(Records from a data collection)
[Start of Attachment]

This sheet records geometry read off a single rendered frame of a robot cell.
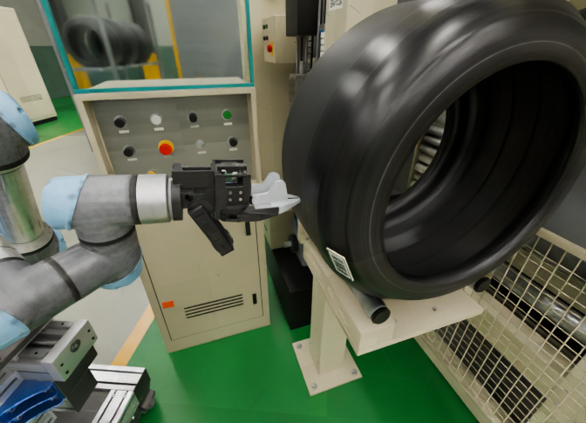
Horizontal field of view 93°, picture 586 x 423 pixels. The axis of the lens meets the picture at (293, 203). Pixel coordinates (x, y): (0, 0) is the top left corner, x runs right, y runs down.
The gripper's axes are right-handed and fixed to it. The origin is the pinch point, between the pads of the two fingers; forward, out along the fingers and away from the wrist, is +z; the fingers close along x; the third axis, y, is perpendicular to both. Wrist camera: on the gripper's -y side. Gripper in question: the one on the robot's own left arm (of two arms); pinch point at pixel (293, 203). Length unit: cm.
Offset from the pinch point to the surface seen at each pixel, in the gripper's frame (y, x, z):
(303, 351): -110, 41, 32
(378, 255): -3.8, -12.6, 11.0
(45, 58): -49, 1056, -413
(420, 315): -30.4, -7.0, 35.3
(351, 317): -26.7, -6.0, 15.1
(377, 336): -28.7, -10.5, 19.4
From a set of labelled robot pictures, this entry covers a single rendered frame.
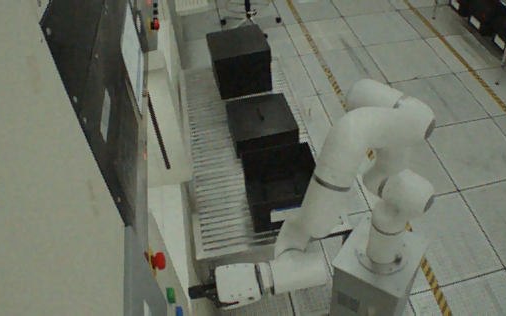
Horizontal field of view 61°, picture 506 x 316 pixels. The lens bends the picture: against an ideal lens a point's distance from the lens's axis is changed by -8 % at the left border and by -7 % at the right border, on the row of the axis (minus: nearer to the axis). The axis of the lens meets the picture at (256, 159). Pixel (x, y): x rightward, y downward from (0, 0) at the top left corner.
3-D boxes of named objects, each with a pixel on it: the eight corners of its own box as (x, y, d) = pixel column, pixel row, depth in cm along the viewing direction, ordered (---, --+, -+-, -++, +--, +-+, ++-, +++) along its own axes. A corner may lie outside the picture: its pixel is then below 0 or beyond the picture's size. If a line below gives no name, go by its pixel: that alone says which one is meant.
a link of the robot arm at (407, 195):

[End of Attachment]

• [Aim of the exercise]: Copy every line above that holds the word "rendered".

• [Task result]:
This sheet records geometry read off a single rendered frame of a robot cell.
From a set of labelled robot pictures, this entry covers a single rendered frame.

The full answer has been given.